★★☆☆☆

111 min | R | September 10, 2021 | Warner Bros. Pictures

Madison starts seeing visions of brutal murders as they happen, killings committed by a figure she cannot stop and does not understand. James Wan abandons the slow-burn dread of his earlier work for something louder and stranger. The first ninety minutes promise a horror film the last twenty refuses to deliver.

Madison Mitchell survives a violent home attack and begins witnessing murders in real time, glimpsed like waking nightmares she has no power to stop. The killings are real. The killer seems to know her. James Wan builds the film as a haunted-house mystery that keeps insisting it is something else underneath. The real subject is the gap between what the body remembers and what the mind allows itself to know, and the film withholds that secret until it can spring it.

Annabelle Wallis plays Madison as a woman worn down before the film begins, trapped in an abusive marriage and a series of pregnancy losses. Wallis keeps Madison passive for long stretches, reacting more than acting, and the performance flattens when the script asks her to carry dread alone.

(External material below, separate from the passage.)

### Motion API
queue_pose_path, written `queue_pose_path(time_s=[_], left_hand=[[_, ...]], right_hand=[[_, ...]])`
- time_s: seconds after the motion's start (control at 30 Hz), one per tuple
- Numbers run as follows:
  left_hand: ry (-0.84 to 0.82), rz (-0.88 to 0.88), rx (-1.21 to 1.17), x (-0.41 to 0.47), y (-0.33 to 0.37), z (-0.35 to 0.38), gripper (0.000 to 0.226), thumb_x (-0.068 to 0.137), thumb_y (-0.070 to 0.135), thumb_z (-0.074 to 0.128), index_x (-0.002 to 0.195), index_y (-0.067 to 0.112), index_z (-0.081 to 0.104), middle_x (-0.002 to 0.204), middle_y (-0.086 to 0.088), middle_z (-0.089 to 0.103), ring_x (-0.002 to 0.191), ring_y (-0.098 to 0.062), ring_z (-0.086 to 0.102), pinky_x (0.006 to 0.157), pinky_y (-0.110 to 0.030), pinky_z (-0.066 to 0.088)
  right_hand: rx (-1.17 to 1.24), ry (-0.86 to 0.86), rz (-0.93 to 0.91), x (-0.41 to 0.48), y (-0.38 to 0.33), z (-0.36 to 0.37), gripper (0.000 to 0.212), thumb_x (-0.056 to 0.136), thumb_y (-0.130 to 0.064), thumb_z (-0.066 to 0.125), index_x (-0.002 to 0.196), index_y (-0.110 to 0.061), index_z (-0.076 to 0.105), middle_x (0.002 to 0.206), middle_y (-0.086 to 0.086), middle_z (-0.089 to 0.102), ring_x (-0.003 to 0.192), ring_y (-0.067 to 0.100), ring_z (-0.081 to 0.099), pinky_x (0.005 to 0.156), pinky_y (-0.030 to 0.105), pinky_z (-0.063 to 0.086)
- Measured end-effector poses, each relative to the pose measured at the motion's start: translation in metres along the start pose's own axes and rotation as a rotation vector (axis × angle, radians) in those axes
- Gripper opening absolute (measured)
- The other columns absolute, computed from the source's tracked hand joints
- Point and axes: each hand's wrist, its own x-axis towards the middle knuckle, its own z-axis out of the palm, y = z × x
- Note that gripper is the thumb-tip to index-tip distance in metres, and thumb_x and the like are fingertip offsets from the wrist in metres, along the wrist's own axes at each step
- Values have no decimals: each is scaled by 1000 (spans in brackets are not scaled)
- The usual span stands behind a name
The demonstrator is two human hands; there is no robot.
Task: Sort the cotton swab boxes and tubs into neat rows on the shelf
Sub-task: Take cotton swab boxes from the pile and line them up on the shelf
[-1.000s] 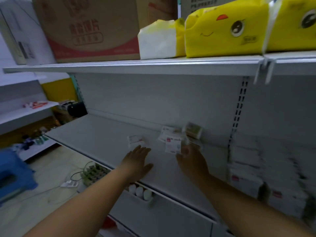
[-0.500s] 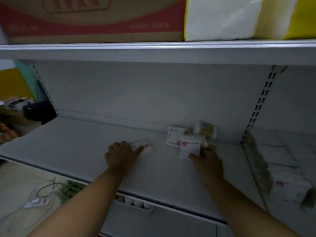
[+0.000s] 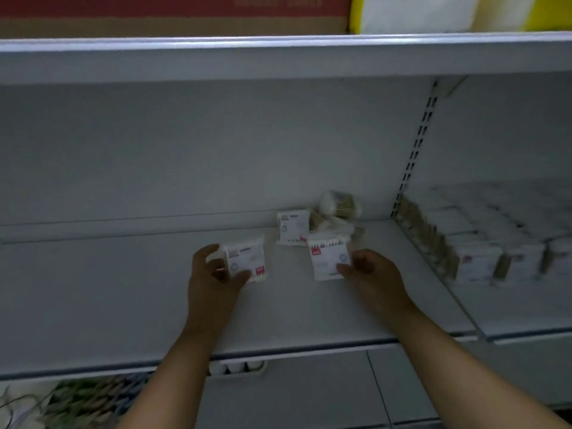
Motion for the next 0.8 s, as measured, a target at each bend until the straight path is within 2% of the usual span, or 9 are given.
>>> queue_pose_path(time_s=[0.07, 0.13, 0.2, 0.27, 0.4, 0.5, 0.57, 0.63, 0.8], left_hand=[[-53, -20, -87, -8, 6, 2, 43, 68, 5, 81, 94, 26, 55, 82, 11, 67, 74, -2, 65, 57, -9, 45], [-115, -30, -184, -20, 18, 12, 34, 69, -2, 77, 84, 24, 63, 75, 12, 71, 71, -3, 67, 54, -8, 47], [-162, -53, -313, -32, 34, 29, 33, 74, -7, 70, 85, 24, 67, 75, 11, 73, 69, -5, 68, 57, -13, 51], [-242, -95, -416, -45, 51, 52, 36, 79, -9, 63, 93, 25, 67, 83, 7, 74, 74, -11, 69, 58, -21, 53], [-370, -149, -432, -78, 81, 112, 44, 81, -6, 60, 99, 34, 60, 85, 4, 73, 72, -15, 70, 53, -30, 52], [-384, -123, -348, -108, 108, 164, 37, 75, -3, 71, 98, 22, 59, 91, -3, 72, 78, -20, 69, 70, -35, 55], [-431, -74, -315, -128, 127, 198, 28, 75, -1, 72, 90, 20, 62, 84, 0, 74, 75, -17, 70, 64, -29, 54], [-471, 2, -259, -149, 143, 228, 22, 77, 4, 72, 85, 23, 66, 78, 10, 73, 70, -7, 69, 56, -18, 50], [-524, 102, -182, -197, 172, 298, 31, 72, -2, 75, 73, 28, 69, 71, 17, 72, 64, 1, 66, 52, -9, 47]], right_hand=[[142, -6, 29, -7, -3, -5, 13, 78, -18, 74, 71, -18, 63, 64, -14, 66, 58, -3, 59, 53, 11, 44], [325, -17, 74, -13, -5, -14, 18, 79, -11, 73, 66, -18, 62, 67, -8, 68, 63, 2, 63, 56, 13, 49], [488, -66, 111, -20, -6, -31, 17, 80, -6, 70, 68, -16, 63, 75, 2, 72, 70, 11, 68, 58, 20, 52], [580, -103, 132, -25, -6, -56, 11, 83, -5, 65, 76, -11, 62, 80, 5, 73, 73, 15, 70, 59, 22, 53], [645, -75, 112, -37, 8, -129, 6, 85, -2, 60, 88, -7, 62, 87, 6, 72, 77, 17, 69, 60, 24, 54], [621, -33, 95, -46, 24, -190, 13, 86, -1, 58, 92, -9, 66, 84, 4, 72, 75, 15, 69, 59, 24, 54], [596, 2, 92, -51, 37, -230, 14, 86, 0, 57, 89, -9, 67, 80, 4, 70, 70, 13, 68, 57, 23, 54], [574, 37, 98, -55, 53, -268, 13, 85, 1, 58, 86, -9, 66, 77, 3, 70, 67, 11, 67, 57, 22, 54], [559, 121, 125, -64, 96, -352, 14, 84, 3, 59, 90, -8, 66, 81, 1, 73, 69, 10, 68, 56, 18, 51]])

Maddie Hasson plays her sister Sydney with more energy and does the legwork of the investigation that Madison cannot. George Young and Michole Briana White play Detectives Kekoa Shaw and Regina Moss as procedural furniture, delivering exposition between set pieces. The supporting cast exists to react to the killer, and the reactions are stiffer than the violence demands.

Wan directs from a screenplay by Akela Cooper, working from a story he developed with Cooper and Ingrid Bisu. The most distinctive choice is a single overhead shot that tracks Madison through her house from above as the floor plan turns transparent, the camera gliding through walls as she flees. Michael Burgess shoots the murders in saturated reds and deep shadow, and the production design leans on a Gothic hospital basement that belongs in a different decade of horror. The score borrows a familiar pop melody and warps it into a recurring motif for the killer. These flourishes announce a director enjoying himself, and the craft outpaces the story it serves.

The film spends its first two acts as a competent supernatural thriller and saves its real identity for a third act that detonates everything before it. That reveal is genuinely deranged, and it is also the moment the film admits the buildup was filler. Wan wants the twist to recontextualize the dull stretches as a long con, but the con depends on the audience tolerating flat scenes and flatter dialogue to reach the payoff. The closing stretch is gleeful and committed and almost worth the wait. What comes before it is a setup running out the clock until the movie it wanted to be finally arrives.